*About this task*
Begin at the line containing "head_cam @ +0" in the records below, end at the line containing "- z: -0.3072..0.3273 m", and retype each line in that span exactly. No other line and no image should appear.

** Supplied material follows **

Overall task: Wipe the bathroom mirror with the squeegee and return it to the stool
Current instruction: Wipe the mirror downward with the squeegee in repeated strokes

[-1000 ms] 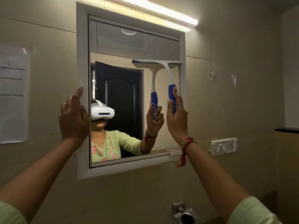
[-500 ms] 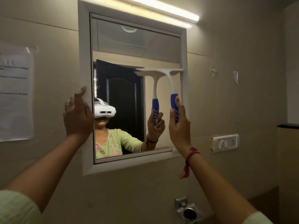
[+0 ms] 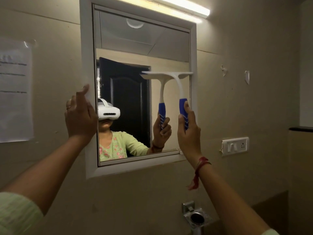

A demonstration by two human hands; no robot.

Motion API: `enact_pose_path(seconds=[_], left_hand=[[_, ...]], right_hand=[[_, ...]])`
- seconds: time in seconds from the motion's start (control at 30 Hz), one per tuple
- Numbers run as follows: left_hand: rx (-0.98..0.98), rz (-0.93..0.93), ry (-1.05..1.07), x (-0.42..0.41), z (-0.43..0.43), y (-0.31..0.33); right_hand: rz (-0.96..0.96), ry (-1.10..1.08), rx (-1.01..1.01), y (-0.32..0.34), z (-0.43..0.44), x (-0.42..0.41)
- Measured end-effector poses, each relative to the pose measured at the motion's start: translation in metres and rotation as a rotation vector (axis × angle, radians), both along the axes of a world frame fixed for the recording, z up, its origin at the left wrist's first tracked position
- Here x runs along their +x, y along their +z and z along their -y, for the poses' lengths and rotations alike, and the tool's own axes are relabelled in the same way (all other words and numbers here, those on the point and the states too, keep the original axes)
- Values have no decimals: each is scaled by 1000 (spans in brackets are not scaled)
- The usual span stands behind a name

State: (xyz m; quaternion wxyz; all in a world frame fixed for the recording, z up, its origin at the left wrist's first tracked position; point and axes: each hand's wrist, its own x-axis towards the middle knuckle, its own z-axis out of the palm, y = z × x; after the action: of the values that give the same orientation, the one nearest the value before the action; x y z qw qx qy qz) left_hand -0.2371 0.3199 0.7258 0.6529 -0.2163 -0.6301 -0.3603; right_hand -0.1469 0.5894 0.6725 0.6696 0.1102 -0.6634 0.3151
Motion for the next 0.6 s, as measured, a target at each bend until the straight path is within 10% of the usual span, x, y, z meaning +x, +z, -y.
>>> enact_pose_path(seconds=[0.6], left_hand=[[8,5,5,0,0,0]], right_hand=[[59,51,-13,-55,2,5]])
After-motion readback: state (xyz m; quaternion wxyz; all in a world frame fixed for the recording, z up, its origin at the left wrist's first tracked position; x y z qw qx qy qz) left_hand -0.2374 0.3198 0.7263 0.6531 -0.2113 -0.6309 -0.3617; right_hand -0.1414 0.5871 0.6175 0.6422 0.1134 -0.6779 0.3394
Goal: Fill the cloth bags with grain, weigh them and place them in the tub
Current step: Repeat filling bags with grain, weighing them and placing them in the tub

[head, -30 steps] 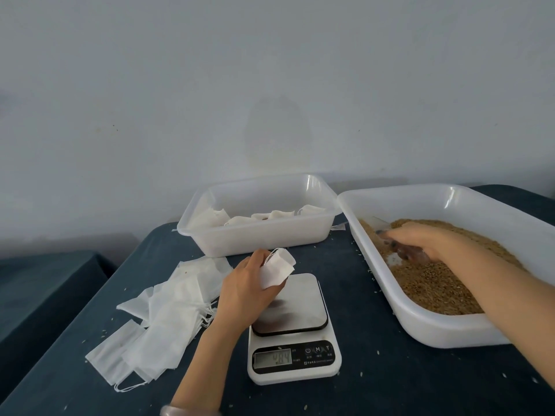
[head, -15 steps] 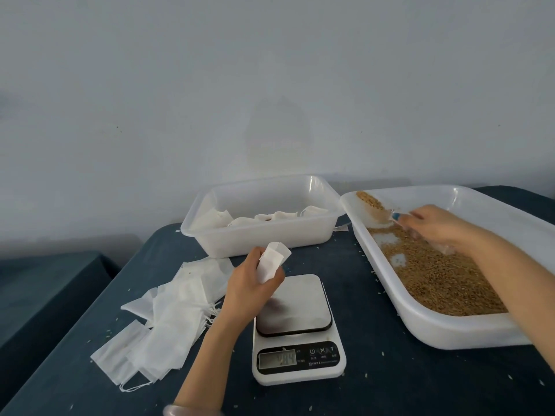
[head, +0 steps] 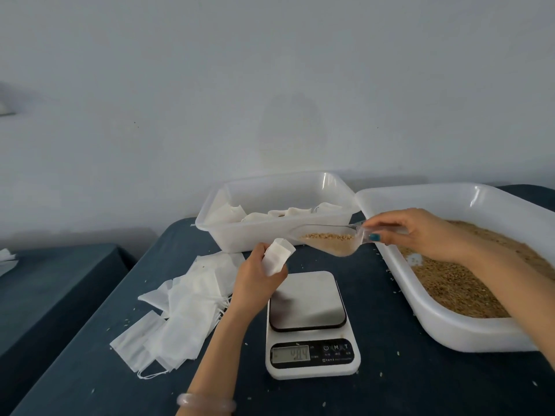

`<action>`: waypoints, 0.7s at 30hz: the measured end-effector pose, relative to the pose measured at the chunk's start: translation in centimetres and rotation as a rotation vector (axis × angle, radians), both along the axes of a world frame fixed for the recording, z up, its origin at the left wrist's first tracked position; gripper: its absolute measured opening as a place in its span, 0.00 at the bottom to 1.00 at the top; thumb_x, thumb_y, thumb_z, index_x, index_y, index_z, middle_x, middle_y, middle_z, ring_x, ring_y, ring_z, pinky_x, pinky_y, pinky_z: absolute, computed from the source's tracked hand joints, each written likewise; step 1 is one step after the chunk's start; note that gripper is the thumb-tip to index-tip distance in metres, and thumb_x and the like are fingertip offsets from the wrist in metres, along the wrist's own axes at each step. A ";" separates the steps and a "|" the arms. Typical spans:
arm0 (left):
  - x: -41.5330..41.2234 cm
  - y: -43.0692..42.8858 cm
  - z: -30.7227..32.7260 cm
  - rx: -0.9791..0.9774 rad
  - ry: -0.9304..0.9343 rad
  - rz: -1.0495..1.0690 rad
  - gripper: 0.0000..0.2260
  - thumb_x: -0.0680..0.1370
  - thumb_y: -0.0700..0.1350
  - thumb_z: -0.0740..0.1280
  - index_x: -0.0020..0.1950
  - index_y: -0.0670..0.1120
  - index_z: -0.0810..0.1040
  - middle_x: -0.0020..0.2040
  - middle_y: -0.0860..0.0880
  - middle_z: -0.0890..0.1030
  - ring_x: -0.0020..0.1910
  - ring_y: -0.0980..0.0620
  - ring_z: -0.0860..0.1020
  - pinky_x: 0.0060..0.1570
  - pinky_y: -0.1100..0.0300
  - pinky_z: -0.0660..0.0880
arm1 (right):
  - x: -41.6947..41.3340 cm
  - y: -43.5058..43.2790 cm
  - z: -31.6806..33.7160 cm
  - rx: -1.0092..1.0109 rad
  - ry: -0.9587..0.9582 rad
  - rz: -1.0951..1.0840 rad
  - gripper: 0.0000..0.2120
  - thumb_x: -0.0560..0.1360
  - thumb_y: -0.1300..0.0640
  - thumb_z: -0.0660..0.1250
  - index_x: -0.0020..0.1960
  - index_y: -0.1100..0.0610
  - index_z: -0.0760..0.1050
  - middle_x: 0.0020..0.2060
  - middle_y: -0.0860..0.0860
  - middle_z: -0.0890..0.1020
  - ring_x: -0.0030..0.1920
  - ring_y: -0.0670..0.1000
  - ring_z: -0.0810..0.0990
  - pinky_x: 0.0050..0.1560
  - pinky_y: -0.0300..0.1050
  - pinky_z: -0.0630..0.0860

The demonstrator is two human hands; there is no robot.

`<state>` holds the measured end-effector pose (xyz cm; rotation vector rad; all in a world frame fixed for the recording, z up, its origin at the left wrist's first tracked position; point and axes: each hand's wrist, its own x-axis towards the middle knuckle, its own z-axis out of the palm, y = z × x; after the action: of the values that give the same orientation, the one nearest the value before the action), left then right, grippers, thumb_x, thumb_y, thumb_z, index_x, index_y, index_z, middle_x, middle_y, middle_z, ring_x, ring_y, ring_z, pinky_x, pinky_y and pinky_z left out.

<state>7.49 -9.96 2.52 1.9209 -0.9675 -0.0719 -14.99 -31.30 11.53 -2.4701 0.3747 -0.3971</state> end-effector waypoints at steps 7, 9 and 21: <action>0.0 -0.3 -0.3 0.040 -0.092 -0.019 0.15 0.73 0.46 0.72 0.44 0.59 0.66 0.40 0.57 0.77 0.40 0.61 0.75 0.34 0.72 0.69 | -0.3 0.0 0.4 -0.232 0.014 -0.022 0.18 0.70 0.41 0.64 0.59 0.39 0.79 0.50 0.35 0.82 0.51 0.37 0.80 0.56 0.43 0.77; 0.0 -0.3 -0.4 0.041 -0.112 -0.035 0.15 0.73 0.48 0.73 0.43 0.59 0.66 0.40 0.58 0.77 0.42 0.65 0.75 0.35 0.72 0.68 | -0.2 0.1 0.8 -0.319 0.020 -0.013 0.19 0.71 0.40 0.63 0.59 0.40 0.80 0.49 0.35 0.82 0.47 0.37 0.79 0.56 0.44 0.76; -1.0 -0.1 -0.2 0.051 -0.167 -0.150 0.21 0.73 0.55 0.74 0.59 0.59 0.67 0.47 0.64 0.75 0.46 0.59 0.75 0.39 0.72 0.70 | 1.2 1.8 4.3 -0.865 -0.025 0.030 0.22 0.74 0.35 0.51 0.59 0.36 0.78 0.46 0.32 0.79 0.49 0.38 0.77 0.72 0.48 0.53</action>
<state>6.48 -10.11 2.27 1.9213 -1.2320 -0.0233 -13.76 -29.46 15.85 -3.2934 0.1632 -0.6842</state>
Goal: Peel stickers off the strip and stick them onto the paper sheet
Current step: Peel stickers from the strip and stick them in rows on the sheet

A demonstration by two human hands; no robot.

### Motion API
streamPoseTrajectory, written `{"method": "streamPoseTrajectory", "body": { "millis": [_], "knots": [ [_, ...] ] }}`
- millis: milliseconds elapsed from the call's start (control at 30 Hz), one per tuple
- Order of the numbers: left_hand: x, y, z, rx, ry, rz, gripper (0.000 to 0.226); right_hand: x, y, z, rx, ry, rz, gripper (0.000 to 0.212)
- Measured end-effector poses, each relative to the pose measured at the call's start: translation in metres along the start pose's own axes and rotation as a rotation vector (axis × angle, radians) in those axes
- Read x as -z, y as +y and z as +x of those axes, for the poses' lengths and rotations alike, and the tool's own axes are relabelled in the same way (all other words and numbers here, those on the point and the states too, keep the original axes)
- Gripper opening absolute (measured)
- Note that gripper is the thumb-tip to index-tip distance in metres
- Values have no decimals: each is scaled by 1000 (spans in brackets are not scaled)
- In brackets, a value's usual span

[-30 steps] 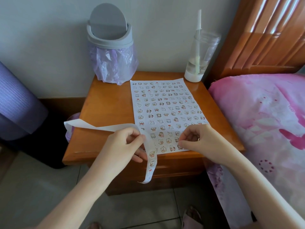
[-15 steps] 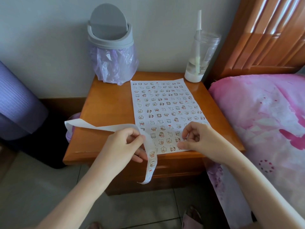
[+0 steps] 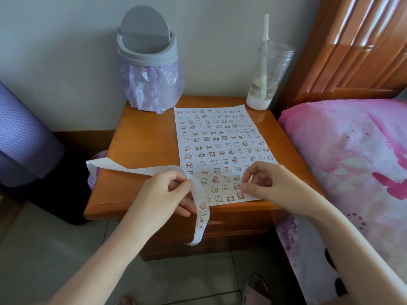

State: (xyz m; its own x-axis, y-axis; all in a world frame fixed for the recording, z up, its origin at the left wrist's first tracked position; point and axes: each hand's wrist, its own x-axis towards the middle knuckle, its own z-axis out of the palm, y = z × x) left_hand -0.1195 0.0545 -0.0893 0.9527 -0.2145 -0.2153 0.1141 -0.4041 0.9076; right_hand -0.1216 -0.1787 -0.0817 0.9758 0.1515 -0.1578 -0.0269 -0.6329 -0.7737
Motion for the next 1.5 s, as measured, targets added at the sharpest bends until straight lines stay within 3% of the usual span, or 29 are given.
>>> {"method": "streamPoseTrajectory", "body": {
  "millis": [200, 567, 1033, 1233, 1500],
  "knots": [
    [5, 7, -2, 8, 5, -222, 14, -31, -34, -12, 186, 68, 188, 13],
    [-1, 11, -6, -30, -9, -374, 21, -46, -36, -14, 203, 139, 342, 10],
    [-6, 8, -5, -97, -14, -244, 15, -47, -37, -15, 300, 211, 155, 10],
    [-8, 8, -6, -157, 20, -185, 13, -46, -38, -13, 242, 182, 214, 5],
    [-9, 6, -5, -122, 32, -157, 14, -47, -40, -13, 237, 166, 86, 12]
  ]
}}
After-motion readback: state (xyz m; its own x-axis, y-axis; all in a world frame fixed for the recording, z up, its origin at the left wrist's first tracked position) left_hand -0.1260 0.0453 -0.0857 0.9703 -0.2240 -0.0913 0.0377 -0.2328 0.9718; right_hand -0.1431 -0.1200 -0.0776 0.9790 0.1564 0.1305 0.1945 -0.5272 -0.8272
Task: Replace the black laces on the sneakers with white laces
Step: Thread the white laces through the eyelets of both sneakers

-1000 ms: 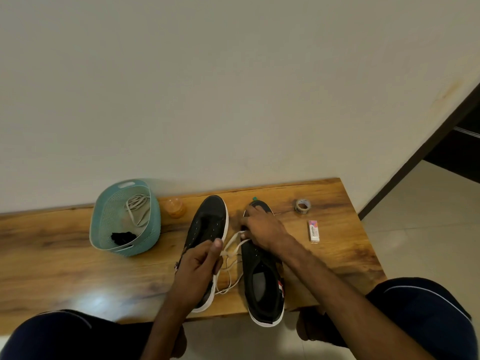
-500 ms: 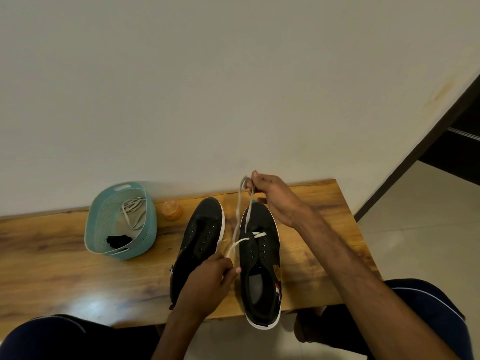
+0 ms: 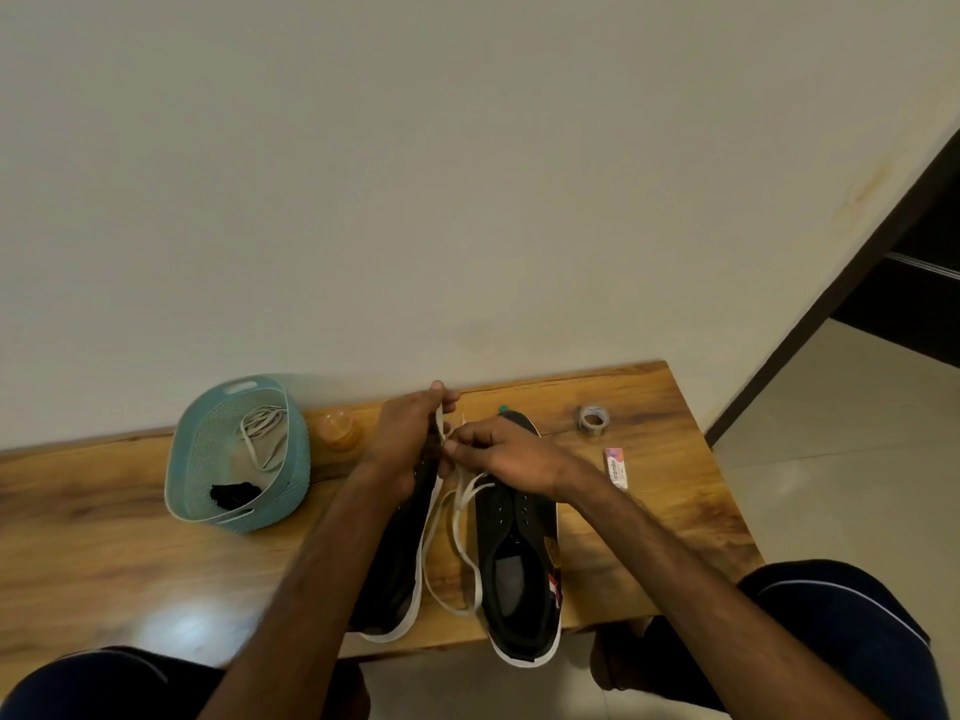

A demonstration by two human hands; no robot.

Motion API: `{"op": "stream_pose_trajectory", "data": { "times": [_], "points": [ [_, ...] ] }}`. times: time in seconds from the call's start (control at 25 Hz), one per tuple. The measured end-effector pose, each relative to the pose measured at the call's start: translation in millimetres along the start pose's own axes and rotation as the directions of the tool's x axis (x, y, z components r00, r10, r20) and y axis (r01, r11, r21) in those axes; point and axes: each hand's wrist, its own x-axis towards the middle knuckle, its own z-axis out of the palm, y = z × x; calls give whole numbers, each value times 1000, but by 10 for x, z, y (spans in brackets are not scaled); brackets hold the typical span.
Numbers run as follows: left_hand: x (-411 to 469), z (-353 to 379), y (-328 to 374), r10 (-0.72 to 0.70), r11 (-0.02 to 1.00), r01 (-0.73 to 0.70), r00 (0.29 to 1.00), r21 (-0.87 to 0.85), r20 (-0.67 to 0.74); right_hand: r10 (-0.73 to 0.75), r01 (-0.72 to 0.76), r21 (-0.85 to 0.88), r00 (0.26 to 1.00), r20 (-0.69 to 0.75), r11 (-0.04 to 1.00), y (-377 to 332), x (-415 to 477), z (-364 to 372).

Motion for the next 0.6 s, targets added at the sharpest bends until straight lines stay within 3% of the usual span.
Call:
{"op": "stream_pose_trajectory", "data": {
  "times": [0.08,0.16,0.24,0.32,0.6],
  "points": [
    [31,-37,-34,126,992,-124,991,28,-51,74,-75,56,997,16,996,36,8,34],
    [-53,-101,-93,235,968,-239,970,74,58,175,-167,237,984,-13,957,88,44,44],
    [-200,-177,-224,227,938,-278,945,209,237,241,-201,548,971,-1,812,110,82,20],
    [-292,-284,-385,164,876,-292,929,385,332,218,-146,726,976,-5,672,82,96,-54],
    [-490,-434,-646,78,664,-301,938,685,336,265,-30,735,942,-205,677,43,-6,-308]
  ]
}}
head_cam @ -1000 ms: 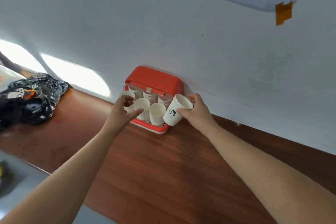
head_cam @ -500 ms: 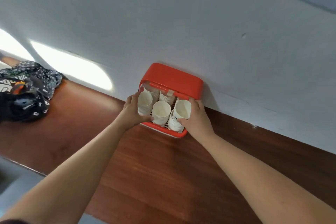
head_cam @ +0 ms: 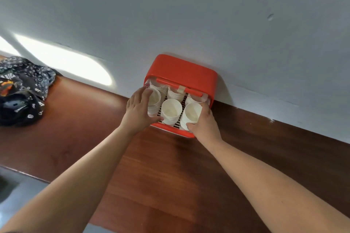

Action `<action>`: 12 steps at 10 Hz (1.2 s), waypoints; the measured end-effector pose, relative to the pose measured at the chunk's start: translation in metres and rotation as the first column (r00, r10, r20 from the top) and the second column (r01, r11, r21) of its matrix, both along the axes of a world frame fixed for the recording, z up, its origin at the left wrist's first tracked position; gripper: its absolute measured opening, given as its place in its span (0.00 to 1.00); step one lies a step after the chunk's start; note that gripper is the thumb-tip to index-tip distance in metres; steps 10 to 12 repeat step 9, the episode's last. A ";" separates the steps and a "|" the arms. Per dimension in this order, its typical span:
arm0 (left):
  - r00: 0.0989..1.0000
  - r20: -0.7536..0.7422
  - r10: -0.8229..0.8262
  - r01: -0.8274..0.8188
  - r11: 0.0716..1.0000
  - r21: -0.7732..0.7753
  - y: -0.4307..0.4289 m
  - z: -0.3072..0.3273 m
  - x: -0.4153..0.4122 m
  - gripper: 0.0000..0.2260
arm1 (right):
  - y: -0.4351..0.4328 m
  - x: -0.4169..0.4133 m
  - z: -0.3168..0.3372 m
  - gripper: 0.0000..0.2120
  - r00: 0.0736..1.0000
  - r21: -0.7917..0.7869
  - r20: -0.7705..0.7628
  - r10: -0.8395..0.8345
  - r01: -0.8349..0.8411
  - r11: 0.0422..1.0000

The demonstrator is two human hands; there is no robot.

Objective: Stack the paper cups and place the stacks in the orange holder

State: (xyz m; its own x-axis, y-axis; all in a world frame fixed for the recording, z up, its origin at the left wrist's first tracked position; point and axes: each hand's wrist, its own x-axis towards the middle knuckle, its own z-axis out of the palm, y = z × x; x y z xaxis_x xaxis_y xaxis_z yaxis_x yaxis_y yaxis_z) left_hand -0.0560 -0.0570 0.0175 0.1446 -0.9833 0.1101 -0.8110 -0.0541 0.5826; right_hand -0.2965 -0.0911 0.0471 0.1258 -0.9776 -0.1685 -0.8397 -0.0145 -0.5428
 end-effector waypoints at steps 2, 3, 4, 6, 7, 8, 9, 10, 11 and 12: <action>0.996 -0.059 0.066 -0.065 0.998 0.019 0.001 -0.007 0.003 0.40 | 0.005 0.004 -0.005 0.40 0.996 -0.005 0.009 -0.090 0.090 0.996; 0.995 -0.069 0.075 -0.077 0.997 -0.022 0.000 -0.008 0.005 0.35 | 0.006 0.006 -0.006 0.41 0.995 -0.025 0.011 -0.095 0.095 0.995; 0.993 -0.074 0.091 -0.094 0.995 -0.039 -0.003 -0.009 0.010 0.32 | 0.007 0.007 -0.007 0.42 0.995 -0.032 0.018 -0.096 0.096 0.995; 0.995 -0.033 0.091 -0.092 0.994 -0.052 -0.003 -0.008 0.013 0.32 | 0.006 0.004 -0.008 0.44 0.994 -0.002 0.048 -0.102 0.102 0.995; 0.996 0.010 0.086 -0.086 0.996 -0.002 -0.001 -0.003 0.015 0.34 | 0.007 -0.001 -0.004 0.46 0.995 0.049 0.046 -0.094 0.092 0.995; 0.993 -0.032 0.113 -0.112 0.993 0.038 0.004 0.006 0.012 0.35 | 0.012 -0.010 0.005 0.47 0.995 0.078 0.056 -0.087 0.082 0.993; 0.974 -0.070 0.215 -0.213 0.976 0.040 0.019 0.023 0.004 0.33 | 0.018 -0.023 0.019 0.41 0.994 0.075 0.057 -0.089 0.084 0.994; 0.974 -0.070 0.215 -0.213 0.976 0.040 0.019 0.023 0.004 0.33 | 0.018 -0.023 0.019 0.41 0.994 0.075 0.057 -0.089 0.084 0.994; 0.974 -0.070 0.215 -0.213 0.976 0.040 0.019 0.023 0.004 0.33 | 0.018 -0.023 0.019 0.41 0.994 0.075 0.057 -0.089 0.084 0.994; 0.974 -0.070 0.215 -0.213 0.976 0.040 0.019 0.023 0.004 0.33 | 0.018 -0.023 0.019 0.41 0.994 0.075 0.057 -0.089 0.084 0.994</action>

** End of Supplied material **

*Answer to this problem*
head_cam @ +0 ms: 

Action `<action>`: 12 steps at 10 Hz (1.2 s), waypoints; the measured end-effector pose, relative to the pose measured at the chunk's start: translation in metres and rotation as the first column (r00, r10, r20 from the top) and the second column (r01, r11, r21) of its matrix, both along the axes of a world frame fixed for the recording, z up, its origin at the left wrist's first tracked position; gripper: its absolute measured opening, given as its place in its span (0.00 to 1.00); step one lies a step after the chunk's start; note that gripper is the thumb-tip to index-tip distance in metres; steps 10 to 12 repeat step 9, the episode's last. A ";" separates the steps and a "|" the arms. Per dimension in this order, its typical span:
arm0 (left):
  - r00: 0.0989..1.0000
  - r20: -0.7536..0.7422
  - r10: -0.8229..0.8262
  - r01: -0.8274..0.8188
  - r11: 0.0716..1.0000
  - r21: -0.7732..0.7753
  - y: -0.4307..0.4289 m
  - z: -0.3072..0.3273 m

That concludes the output for this exercise.